Event Reports

Burj Babel - Challenges to the Return of IDPs and Refugees to Liberated Areas

Following the aftermath of the 2003 invasion, years of sectarian violence as well as the subsequent resurgence of the so-called Islamic State (ISIS), Iraq still faces grave obstacles for the return of internally displaced persons (IDPs) from all over the country to liberated areas of the state. In Iraq’s post-conflict context, there are about 1.8 million IDPs, which remains a huge issue to be tackled by the Iraqi government. Therefore, the Syria/Iraq Office of the Konrad-Adenauer-Stiftung, in cooperation with Burj Babel conducted a study on factors preventing the return of displaced persons to liberated areas and presented their results in a one-day conference.

Burj Babel was able to identify the main reasons that are preventing IDPs in 5 liberated cities in Iraq from returning home to their areas of origin. These cities were selected from the provinces of Ninawa, Anbar, Diyala, Salahaddin and Kirkuk. The results of the study showed that, in general, insecurity, lack of social cohesion and livelihoods, and destroyed or damaged housing hamper people’s ability to return home.

On 29 September 2019, a conference was held to present the results of Burj Babel’s study in the Iraqi parliament in order to raise awareness among concerned government institutions about the challenges and reasons preventing the return of IDPs. Although the percentages varied between the 5 provinces, the key outcomes showed that many IDPs do not know the procedure and the requirements for their return, and that the majority of them find the process very difficult. Additionally, many IDPs had been displaced not only once but multiple times, aggravating their situation. While ISIS was considered the main factor for displacement, it still has an impact on IDPs’ lives in their host communities. Many IDPs are concerned about the return of ISIS as well as threats made against them for having family members that joined ISIS. Although many of the surveyed IDPs stated that they had tried to return to their areas of origin, several factors prevented the success of their actions, of which issues with security forces, issues with tribes and the presence of armed groups and militias were most often mentioned. One positive result of the study showed a decrease in the number of jobless IDPs, meaning that most of them found job opportunities in their new location.

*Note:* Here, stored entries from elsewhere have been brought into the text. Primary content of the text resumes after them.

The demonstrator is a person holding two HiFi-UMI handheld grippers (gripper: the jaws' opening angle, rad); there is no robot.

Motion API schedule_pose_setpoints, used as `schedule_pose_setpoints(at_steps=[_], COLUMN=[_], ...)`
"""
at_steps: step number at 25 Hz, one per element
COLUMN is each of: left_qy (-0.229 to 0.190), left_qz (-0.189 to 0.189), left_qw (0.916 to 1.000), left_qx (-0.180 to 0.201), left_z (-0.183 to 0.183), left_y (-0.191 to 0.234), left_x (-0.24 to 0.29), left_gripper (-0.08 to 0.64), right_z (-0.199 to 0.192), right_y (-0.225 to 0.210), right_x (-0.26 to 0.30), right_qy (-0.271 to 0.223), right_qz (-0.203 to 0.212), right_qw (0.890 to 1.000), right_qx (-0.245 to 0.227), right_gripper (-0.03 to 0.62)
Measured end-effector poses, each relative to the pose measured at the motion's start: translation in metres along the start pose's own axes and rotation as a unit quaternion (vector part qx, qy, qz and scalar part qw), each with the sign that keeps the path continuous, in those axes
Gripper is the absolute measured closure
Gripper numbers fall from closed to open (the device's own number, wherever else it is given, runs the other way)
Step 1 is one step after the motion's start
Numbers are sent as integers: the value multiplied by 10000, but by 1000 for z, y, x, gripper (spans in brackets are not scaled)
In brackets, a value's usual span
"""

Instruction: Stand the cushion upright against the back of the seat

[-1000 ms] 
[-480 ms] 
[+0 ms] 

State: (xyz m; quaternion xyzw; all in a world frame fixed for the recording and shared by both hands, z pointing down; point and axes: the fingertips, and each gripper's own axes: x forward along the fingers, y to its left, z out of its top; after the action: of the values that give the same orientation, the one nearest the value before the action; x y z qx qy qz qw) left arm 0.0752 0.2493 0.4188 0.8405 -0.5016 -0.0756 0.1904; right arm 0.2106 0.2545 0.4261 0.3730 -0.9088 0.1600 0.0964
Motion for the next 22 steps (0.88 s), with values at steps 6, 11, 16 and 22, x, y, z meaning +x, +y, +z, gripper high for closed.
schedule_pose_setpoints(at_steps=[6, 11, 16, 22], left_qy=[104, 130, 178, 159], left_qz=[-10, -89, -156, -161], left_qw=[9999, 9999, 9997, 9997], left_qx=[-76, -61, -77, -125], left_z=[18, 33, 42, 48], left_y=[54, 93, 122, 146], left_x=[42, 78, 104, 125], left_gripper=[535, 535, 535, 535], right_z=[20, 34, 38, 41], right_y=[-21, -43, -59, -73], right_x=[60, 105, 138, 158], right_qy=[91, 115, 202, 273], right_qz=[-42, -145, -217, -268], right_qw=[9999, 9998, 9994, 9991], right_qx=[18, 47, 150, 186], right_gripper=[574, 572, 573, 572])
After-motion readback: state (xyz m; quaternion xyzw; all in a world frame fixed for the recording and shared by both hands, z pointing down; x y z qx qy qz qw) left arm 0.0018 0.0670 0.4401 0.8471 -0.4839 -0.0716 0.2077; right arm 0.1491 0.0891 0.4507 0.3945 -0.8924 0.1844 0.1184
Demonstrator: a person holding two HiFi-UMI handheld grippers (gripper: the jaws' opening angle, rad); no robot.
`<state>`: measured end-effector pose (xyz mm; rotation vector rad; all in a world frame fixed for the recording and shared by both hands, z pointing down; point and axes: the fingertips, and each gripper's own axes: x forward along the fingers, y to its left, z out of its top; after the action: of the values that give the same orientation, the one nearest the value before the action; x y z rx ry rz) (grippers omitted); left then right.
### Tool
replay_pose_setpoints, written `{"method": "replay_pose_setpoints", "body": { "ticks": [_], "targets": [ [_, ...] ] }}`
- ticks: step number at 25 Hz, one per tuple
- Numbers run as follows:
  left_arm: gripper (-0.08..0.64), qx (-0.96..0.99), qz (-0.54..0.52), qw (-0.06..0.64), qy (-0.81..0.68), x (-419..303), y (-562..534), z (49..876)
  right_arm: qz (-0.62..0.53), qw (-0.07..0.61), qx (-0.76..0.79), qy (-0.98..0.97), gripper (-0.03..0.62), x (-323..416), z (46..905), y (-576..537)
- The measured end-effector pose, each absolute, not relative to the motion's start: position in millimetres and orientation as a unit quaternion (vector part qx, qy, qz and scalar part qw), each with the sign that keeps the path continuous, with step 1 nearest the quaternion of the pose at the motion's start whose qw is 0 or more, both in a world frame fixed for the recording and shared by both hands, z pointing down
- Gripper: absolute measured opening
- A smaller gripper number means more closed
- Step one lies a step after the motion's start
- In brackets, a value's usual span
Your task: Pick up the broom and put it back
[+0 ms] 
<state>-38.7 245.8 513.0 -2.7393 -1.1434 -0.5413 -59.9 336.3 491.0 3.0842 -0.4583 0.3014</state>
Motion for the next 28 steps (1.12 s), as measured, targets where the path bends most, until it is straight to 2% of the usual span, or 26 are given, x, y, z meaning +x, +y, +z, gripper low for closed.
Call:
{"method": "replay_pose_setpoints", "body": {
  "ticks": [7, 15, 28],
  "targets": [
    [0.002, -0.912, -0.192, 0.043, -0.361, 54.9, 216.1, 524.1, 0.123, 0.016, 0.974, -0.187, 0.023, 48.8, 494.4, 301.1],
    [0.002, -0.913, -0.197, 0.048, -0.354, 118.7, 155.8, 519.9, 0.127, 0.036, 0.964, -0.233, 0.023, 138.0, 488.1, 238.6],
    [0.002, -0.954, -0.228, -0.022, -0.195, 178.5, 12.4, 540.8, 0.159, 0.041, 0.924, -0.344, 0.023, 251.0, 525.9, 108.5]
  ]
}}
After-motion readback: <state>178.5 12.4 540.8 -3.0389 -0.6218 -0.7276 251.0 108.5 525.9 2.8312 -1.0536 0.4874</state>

Initially 50 participants were expected to attend the event, but due to the importance of the topic the actual number of attendees reached 82 persons, consisting of representatives from different ministries, members of parliament, as well as civil activists, journalists and human rights defenders. The conference succeeded in bringing together a large number of persons working on the subject of IDPs in the concerned provinces as well as persons directly affected by displacement. Moreover, the conference itself increased awareness on the challenges to the return of IDPs to liberated areas among relevant decision-makers across an entire spectrum of governmental institutions. Academics, IDPs and journalists were engaged in active and constructive discussions with decision-makers and relevant stakeholders on policy recommendations to address challenges to the return of IDPs. This created a momentum to increase the probability of taking effective action and following up on proposed recommendations of the study.